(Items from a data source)
/---
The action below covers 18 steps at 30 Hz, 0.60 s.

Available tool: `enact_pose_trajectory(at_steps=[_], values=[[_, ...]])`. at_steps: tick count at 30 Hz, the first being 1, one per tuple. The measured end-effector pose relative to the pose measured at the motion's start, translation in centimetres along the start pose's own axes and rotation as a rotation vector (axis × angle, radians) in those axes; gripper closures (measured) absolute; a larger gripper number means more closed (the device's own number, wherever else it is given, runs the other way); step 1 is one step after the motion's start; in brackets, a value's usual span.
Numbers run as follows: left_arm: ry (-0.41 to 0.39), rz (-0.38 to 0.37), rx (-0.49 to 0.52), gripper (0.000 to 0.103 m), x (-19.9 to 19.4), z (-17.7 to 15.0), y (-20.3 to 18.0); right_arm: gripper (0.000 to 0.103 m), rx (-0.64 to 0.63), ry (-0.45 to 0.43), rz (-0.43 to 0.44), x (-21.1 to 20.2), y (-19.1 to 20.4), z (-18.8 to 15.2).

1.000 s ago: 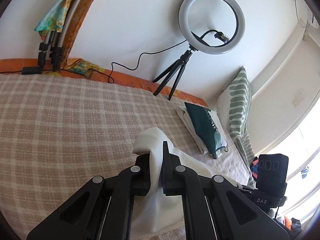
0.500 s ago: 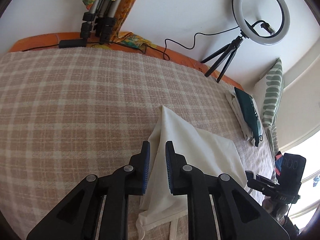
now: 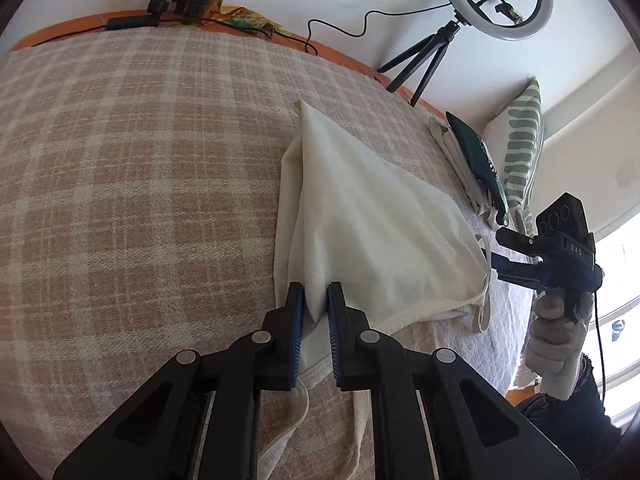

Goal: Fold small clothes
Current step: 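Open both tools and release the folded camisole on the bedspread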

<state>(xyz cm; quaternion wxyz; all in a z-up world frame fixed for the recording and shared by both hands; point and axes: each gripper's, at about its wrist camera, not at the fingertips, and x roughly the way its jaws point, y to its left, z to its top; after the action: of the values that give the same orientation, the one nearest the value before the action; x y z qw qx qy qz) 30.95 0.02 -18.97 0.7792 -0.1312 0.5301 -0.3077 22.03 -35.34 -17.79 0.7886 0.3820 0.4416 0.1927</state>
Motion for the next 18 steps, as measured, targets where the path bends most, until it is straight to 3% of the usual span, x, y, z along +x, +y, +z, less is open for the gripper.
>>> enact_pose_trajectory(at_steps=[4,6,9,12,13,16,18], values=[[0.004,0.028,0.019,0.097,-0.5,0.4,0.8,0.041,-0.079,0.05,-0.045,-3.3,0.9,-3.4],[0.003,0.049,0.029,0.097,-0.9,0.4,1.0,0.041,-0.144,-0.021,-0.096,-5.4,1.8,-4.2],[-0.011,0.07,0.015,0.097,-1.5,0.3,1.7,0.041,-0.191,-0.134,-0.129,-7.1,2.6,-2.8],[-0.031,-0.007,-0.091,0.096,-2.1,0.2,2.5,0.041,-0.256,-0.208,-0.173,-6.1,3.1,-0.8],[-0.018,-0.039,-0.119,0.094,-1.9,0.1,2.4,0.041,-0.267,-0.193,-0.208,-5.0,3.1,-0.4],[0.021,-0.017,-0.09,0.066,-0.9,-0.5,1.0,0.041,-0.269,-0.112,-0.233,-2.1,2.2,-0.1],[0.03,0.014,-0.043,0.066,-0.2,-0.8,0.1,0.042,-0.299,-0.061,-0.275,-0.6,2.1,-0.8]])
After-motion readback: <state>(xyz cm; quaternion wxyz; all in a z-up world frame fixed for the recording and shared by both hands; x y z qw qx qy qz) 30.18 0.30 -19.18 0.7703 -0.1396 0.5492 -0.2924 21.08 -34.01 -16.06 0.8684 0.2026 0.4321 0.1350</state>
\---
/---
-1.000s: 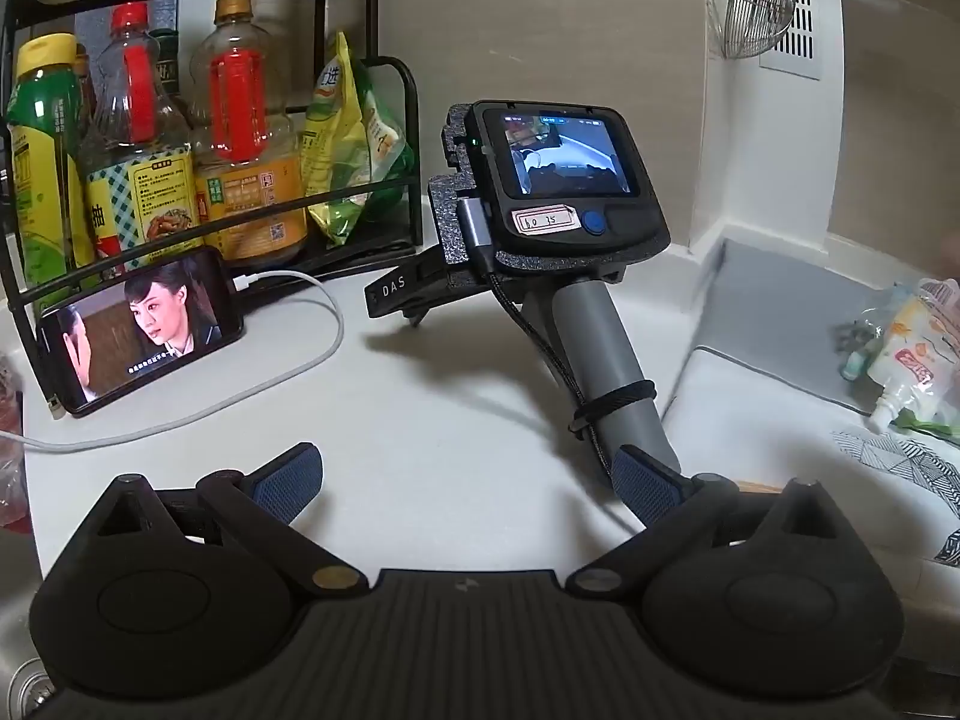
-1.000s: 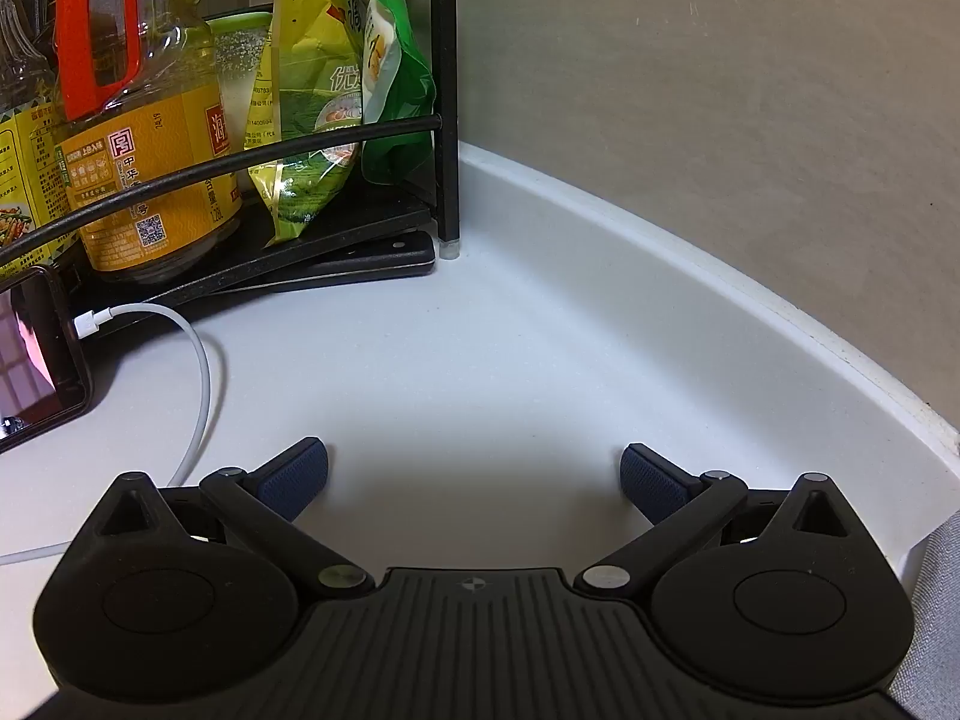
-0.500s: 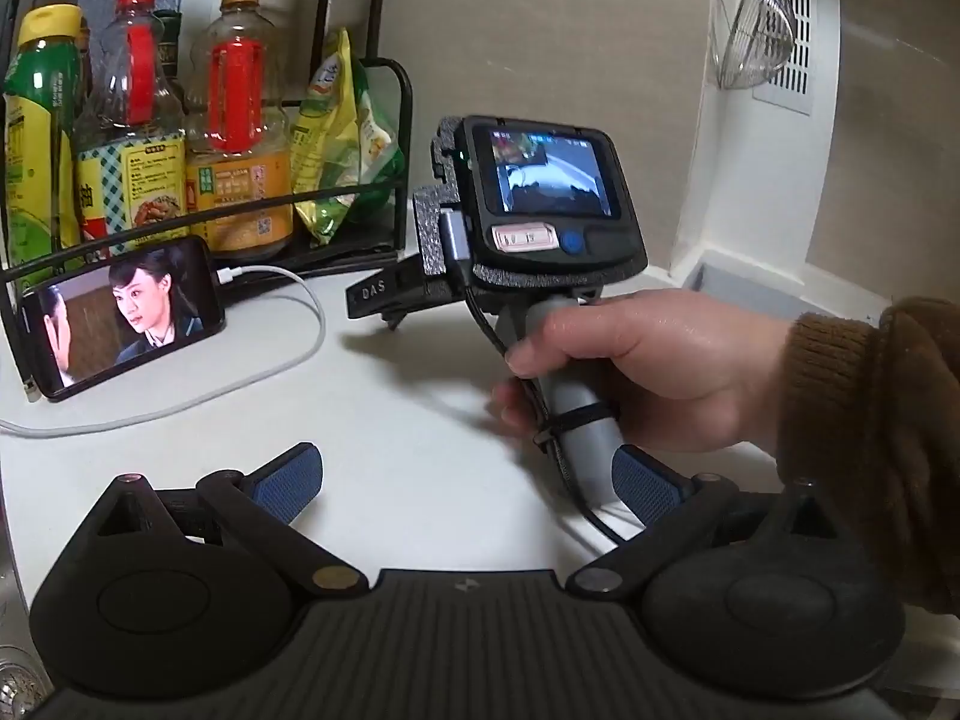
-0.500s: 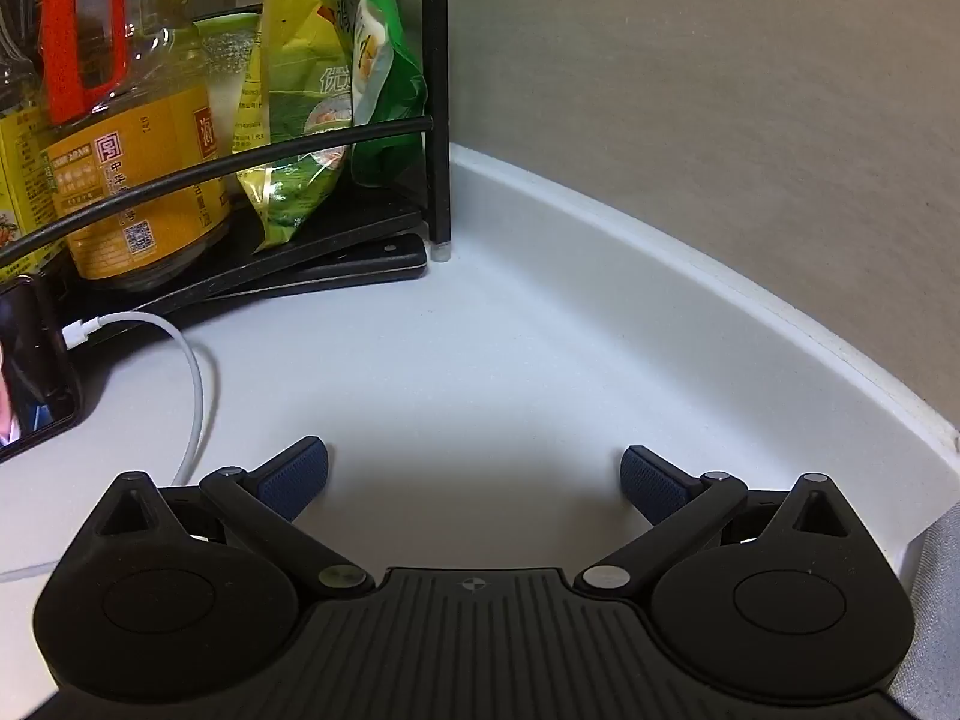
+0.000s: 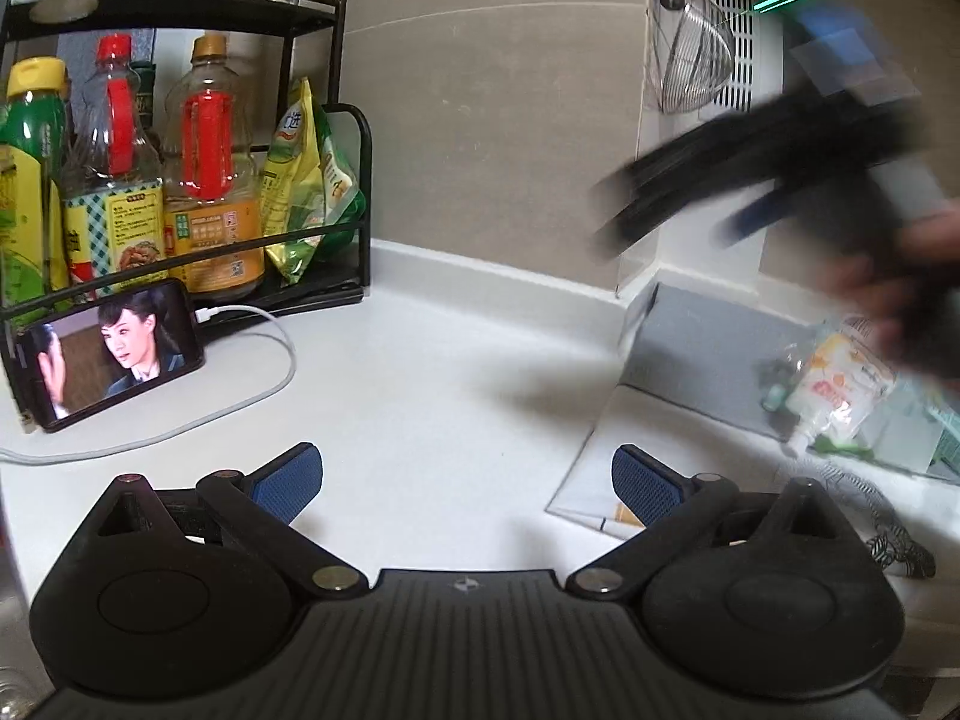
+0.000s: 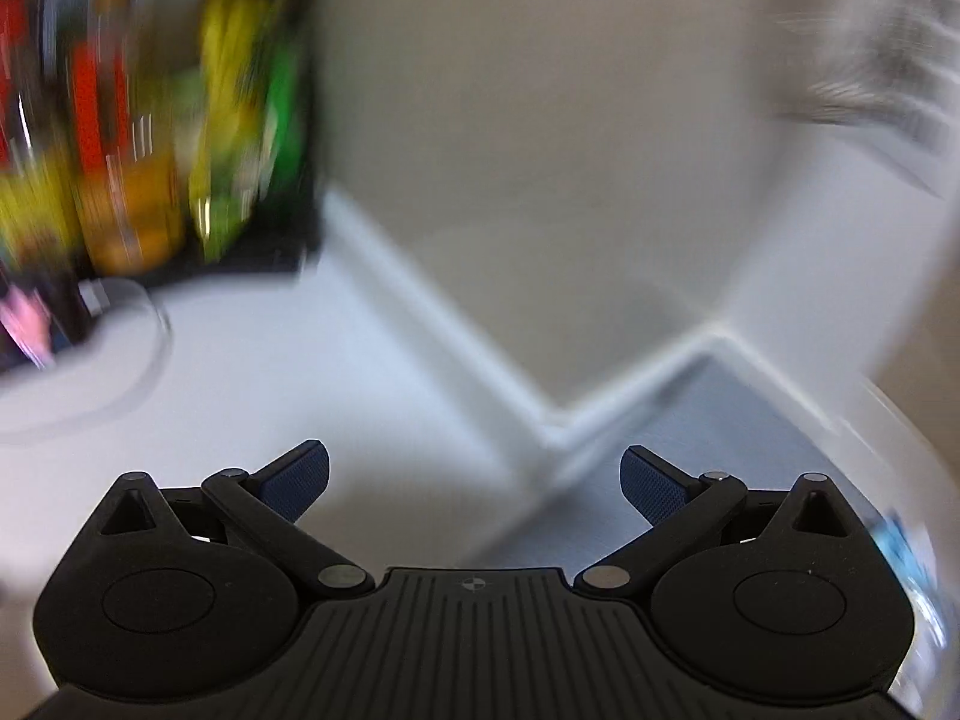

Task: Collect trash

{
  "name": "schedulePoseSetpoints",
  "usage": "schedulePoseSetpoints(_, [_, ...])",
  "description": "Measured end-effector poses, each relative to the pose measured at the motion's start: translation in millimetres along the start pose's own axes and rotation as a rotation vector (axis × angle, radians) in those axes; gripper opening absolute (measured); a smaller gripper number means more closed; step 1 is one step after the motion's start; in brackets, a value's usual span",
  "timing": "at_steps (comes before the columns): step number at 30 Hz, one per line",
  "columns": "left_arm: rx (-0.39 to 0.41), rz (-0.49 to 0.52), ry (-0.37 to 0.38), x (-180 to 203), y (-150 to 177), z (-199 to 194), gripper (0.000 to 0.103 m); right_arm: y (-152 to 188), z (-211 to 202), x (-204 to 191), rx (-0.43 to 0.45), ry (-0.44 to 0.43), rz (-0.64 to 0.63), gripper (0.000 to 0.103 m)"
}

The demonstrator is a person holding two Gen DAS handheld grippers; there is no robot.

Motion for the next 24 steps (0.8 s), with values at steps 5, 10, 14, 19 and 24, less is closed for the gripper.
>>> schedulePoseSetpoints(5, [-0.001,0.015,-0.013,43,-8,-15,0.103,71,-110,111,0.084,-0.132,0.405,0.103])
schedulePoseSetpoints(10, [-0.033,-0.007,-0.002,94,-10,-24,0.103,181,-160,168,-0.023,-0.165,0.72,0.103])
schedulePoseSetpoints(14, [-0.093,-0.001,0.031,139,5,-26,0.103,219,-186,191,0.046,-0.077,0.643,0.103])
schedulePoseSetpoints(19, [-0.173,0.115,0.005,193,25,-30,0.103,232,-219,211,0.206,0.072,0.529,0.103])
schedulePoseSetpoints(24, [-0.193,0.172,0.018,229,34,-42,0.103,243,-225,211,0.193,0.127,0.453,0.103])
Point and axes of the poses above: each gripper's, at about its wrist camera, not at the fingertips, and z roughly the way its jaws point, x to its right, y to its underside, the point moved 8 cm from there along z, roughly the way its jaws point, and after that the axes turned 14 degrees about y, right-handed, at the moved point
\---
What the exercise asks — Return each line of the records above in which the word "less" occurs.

Response to the exercise —
Motion for the next 18 steps, as measured, targets where the path bends most, until it is straight to 3% of the usual span, x, y, z along +x, +y, +z, less is open for the gripper.
Motion for the next 24 steps (0.8 s), with values at steps 5, 10, 14, 19 and 24, less is closed for the gripper.

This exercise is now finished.